Aktuell bereist Waters mit der Tour "This IS Not A Drill" Europa. Am Sonntag gab er in Hamburg sein erstes Tour-Konzert in Deutschland.
Proteste in Köln
Für Dienstagabend ist ein Auftritt in der Kölner Lanxess-Arena angesetzt. Wie auch an anderen Orten haben sich hier Proteste formiert.
In der Domstadt forderte ein breites Bündnis aus Kirchen, Judentum und Politik eine Absage des Konzerts - erfolglos. Die Arena will an dem Vertrag mit dem externen Veranstalter festhalten, solange gegen den Musiker keine strafrechtlich relevanten Vorkommnisse vorliegen.
An diesem Montagabend protestierte das Bündnis vor dem Kölner Dom - und warnte unter anderem davor, dass Antisemitismus in Deutschland schleichend wieder salonfähig werde. "In Bezug auf Antisemitismus kann es kein anderes Interesse geben, als ihn zu bekämpfen", sagte Kölns Oberbürgermeisterin Henriette Reker (parteilos).
Und der Vizepräsident des Zentralrats der Juden, Abraham Lehrer, betonte, ein Konzert wie dieses dürfe sich nicht wiederholen.
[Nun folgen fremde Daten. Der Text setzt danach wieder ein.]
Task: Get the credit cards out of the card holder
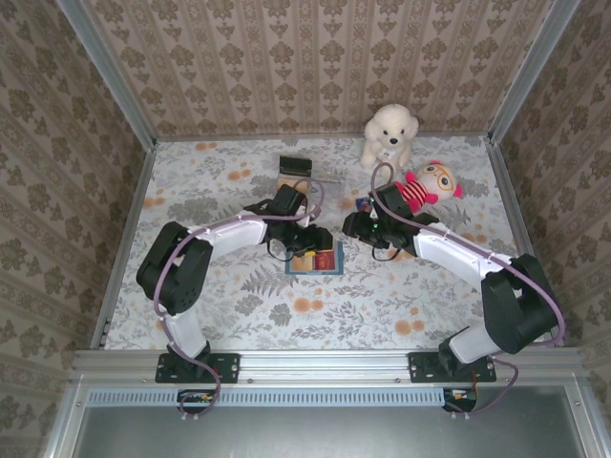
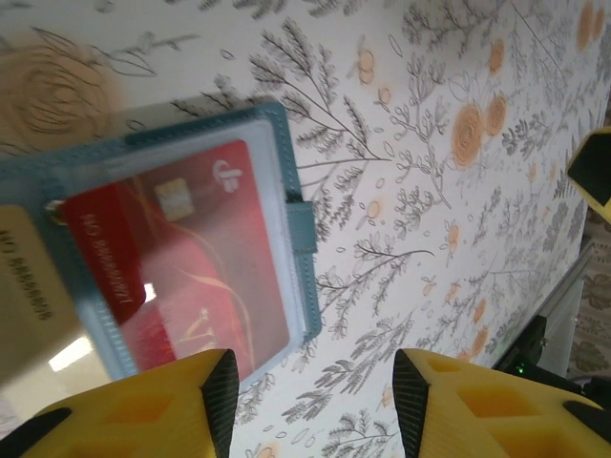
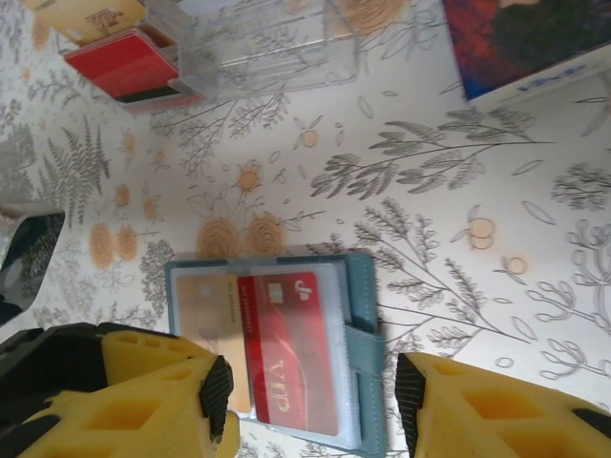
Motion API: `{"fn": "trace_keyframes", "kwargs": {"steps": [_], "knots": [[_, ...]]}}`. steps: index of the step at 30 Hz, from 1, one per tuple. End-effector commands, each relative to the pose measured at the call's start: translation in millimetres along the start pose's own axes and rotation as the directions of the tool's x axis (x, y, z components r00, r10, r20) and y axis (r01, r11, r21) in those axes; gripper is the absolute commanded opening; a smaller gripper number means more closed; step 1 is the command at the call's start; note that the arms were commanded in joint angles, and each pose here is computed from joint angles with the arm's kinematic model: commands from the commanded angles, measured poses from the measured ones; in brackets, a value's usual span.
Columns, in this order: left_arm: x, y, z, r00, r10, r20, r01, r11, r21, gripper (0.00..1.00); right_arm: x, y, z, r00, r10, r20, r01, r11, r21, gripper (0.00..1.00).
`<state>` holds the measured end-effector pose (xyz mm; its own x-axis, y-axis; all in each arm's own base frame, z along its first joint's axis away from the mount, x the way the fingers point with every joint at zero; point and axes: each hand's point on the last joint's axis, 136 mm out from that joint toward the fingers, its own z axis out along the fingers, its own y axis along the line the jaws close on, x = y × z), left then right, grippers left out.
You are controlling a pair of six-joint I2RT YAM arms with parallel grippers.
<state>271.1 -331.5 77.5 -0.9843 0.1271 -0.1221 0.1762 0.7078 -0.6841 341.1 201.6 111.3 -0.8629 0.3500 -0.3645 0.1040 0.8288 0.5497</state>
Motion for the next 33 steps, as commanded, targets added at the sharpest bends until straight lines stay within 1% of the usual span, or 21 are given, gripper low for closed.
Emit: {"fn": "trace_keyframes", "kwargs": {"steps": [1, 3, 5, 9, 11, 13, 18, 22, 28, 33], "knots": [[-10, 19, -20, 0.994, -0.076, 0.08, 0.079, 0.996, -0.042, 0.44, 14, 17, 15, 0.997, -0.033, -0.065, 0.029, 0.997, -0.065, 0.49], [-9, 34, -23, 0.989, -0.12, 0.091, 0.126, 0.99, -0.059, 0.41, 23, 23, 24, 0.993, -0.045, -0.105, 0.038, 0.997, -0.065, 0.46], [-7, 40, -22, 0.986, -0.138, 0.091, 0.144, 0.988, -0.061, 0.39, 31, 25, 34, 0.989, -0.041, -0.144, 0.034, 0.998, -0.047, 0.41], [-7, 42, -19, 0.985, -0.149, 0.085, 0.155, 0.986, -0.061, 0.35, 48, 24, 54, 0.978, -0.021, -0.209, 0.016, 1.0, -0.025, 0.3], [-7, 43, -17, 0.984, -0.158, 0.083, 0.163, 0.985, -0.058, 0.33, 53, 21, 61, 0.973, -0.014, -0.232, 0.012, 1.0, -0.012, 0.27], [-8, 43, -14, 0.983, -0.166, 0.082, 0.17, 0.984, -0.053, 0.31, 55, 18, 64, 0.97, -0.018, -0.242, 0.019, 1.0, 0.003, 0.26], [-7, 42, -5, 0.983, -0.171, 0.064, 0.174, 0.984, -0.04, 0.28, 59, 12, 72, 0.962, -0.02, -0.273, 0.027, 0.999, 0.022, 0.24], [-8, 39, 0, 0.984, -0.17, 0.049, 0.171, 0.985, -0.026, 0.27, 62, 5, 76, 0.96, -0.01, -0.28, 0.025, 0.999, 0.048, 0.24], [-6, 36, 8, 0.986, -0.168, 0.016, 0.168, 0.986, 0.001, 0.27, 63, -3, 79, 0.957, 0.021, -0.288, -0.006, 0.998, 0.056, 0.24], [-8, 37, 12, 0.984, -0.176, 0.025, 0.177, 0.984, -0.003, 0.27, 69, -5, 83, 0.95, 0.042, -0.308, -0.027, 0.998, 0.052, 0.24]]}}
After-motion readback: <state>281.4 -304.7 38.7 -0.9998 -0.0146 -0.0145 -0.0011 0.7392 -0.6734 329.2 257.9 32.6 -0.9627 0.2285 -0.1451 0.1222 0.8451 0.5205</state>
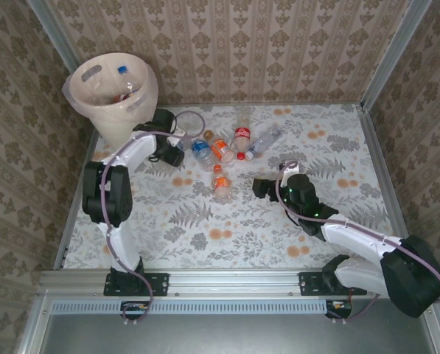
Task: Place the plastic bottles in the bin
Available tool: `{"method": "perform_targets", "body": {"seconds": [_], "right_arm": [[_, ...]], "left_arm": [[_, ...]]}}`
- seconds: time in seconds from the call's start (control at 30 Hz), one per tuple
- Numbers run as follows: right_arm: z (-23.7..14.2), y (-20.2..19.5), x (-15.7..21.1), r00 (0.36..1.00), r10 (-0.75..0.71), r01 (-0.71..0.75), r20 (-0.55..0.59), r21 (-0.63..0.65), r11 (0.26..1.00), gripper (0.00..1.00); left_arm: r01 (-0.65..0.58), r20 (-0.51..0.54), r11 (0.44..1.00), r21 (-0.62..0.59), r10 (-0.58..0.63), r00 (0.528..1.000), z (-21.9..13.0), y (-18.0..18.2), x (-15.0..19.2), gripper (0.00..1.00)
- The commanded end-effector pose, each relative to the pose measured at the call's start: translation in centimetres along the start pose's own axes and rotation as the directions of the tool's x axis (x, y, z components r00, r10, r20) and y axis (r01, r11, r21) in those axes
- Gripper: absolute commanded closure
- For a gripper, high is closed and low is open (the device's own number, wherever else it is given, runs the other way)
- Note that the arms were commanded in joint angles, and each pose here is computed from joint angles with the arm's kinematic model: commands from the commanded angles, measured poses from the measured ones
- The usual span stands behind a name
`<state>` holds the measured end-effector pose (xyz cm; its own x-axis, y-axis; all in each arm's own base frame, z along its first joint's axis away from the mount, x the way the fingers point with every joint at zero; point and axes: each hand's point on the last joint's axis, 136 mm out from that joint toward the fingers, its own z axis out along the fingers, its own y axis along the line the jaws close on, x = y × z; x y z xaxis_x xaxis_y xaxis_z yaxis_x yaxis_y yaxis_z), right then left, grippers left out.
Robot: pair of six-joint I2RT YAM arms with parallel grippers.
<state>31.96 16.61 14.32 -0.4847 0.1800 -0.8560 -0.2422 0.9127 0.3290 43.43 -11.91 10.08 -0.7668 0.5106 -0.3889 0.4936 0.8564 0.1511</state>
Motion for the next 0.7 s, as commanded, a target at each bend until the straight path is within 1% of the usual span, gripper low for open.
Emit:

Waters dürfe sich nicht auf das Grundgesetz berufen, um seine "Schmutzparolen" zu verkünden.
Rechtsstreit in Frankfurt
Das für 28. Mai in Frankfurt geplante Konzert sorgte für einen Rechtsstreit. Stadt und Land Hessen hatten als Gesellschafter der Frankfurter Messe angewiesen, das Konzert abzusagen. Waters zog mit einem Eilantrag vor Gericht - und bekam Recht.
Zwar bediene er sich im Rahmen seiner Bühnenshow "offenkundig einer an die nationalsozialistische Herrschaft angelehnten Symbolik", so die Richter. Allerdings lasse sein Auftritt nicht in der Gesamtschau den Schluss zu, dass er NS-Gräueltaten relativiere.
Zurück zum Instagram-Beitrag, den Waters während des Verfahrens absetzte. Neben dem Grabbild von Sophie Scholl schreibt der Musiker, dass er unabhängig von der Gerichtsentscheidung nach Frankfurt kommen werde - weil die Menschenrechte und das Recht auf freie Meinungsäußerung wichtig seien.
"Wir erinnern an die Kristallnacht! Wie Sophie Scholl standen unsere Väter hinter den 3.000 jüdischen Männern, und heute stehen wir hinter den Palästinensern", schreibt Waters in Großbuchstaben auf Englisch.
Der Hintergrund: Der Frankfurter Konzertort, die Festhalle, ist zugleich jener Ort, an dem im Zuge der Novemberpogrome von 1938 mehr als 3.000 Juden festgehalten, misshandelt und später deportiert wurden.
Waters' Bühnenshow möge vor diesem Hintergrund "als besonders geschmacklos" zu bewerten sein, so das Frankfurter Gericht. Die Veranstaltung sei aber von der Kunstfreiheit gedeckt und verletze nicht die Menschenwürde der in der Festhalle misshandelten jüdischen Männer.
Debatten zu Kunstfreiheit und Antisemitismus
Der Kulturbetrieb trat in den vergangenen Jahren immer wieder Debatten zu Kunstfreiheit und Antisemitismus los. Genannt seien nur die documenta und die Ruhrtriennale. Für viele Kritiker hat Waters die Schwelle einer reinen Geschmacklosigkeit aber längst überschritten - so etwa auch für das Internationale Auschwitz-Komitee, das sich entsetzt über den Gerichtsentscheid zeigte.
In den Sozialen Medien hingegen wird Waters schriftlich und laut applaudiert. "Free Palestine" schreiben seine Fans wieder und wieder.
Darunter mischen sich aber auch kritische Stimmen. "Bleib weg", so ein Kommentar auf Englisch: "Und hör auf, die Geschichte meines Landes für deine Propaganda zu nutzen. Eine Schande für die wahren Opfer."